Required action
Nothing but the lines from the one containing "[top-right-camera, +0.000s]" through the final line of the listing should appear in the answer, each exactly as written.

Information supplied

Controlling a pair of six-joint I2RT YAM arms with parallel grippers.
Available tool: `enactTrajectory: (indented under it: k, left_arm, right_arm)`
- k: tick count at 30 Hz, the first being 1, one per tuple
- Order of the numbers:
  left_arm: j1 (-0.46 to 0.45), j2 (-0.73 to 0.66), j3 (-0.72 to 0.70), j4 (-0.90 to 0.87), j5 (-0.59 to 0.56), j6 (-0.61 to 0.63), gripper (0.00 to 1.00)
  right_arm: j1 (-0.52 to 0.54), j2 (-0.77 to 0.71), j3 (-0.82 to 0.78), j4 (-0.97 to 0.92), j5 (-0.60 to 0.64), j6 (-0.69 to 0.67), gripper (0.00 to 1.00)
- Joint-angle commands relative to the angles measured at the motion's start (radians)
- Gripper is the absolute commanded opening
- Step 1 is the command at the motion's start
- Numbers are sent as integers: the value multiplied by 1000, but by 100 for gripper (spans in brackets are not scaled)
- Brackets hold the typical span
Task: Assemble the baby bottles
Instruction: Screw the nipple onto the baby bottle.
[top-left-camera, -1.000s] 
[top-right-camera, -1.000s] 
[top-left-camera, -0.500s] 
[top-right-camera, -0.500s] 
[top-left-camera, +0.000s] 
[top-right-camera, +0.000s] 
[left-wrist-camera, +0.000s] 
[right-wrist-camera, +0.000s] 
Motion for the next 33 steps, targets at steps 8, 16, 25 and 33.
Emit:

Exercise solution
[top-right-camera, +0.000s] 
[left-wrist-camera, +0.000s] 
[right-wrist-camera, +0.000s] 
Motion for the next 33 steps, targets at steps 8, 16, 25 and 33.
Emit:

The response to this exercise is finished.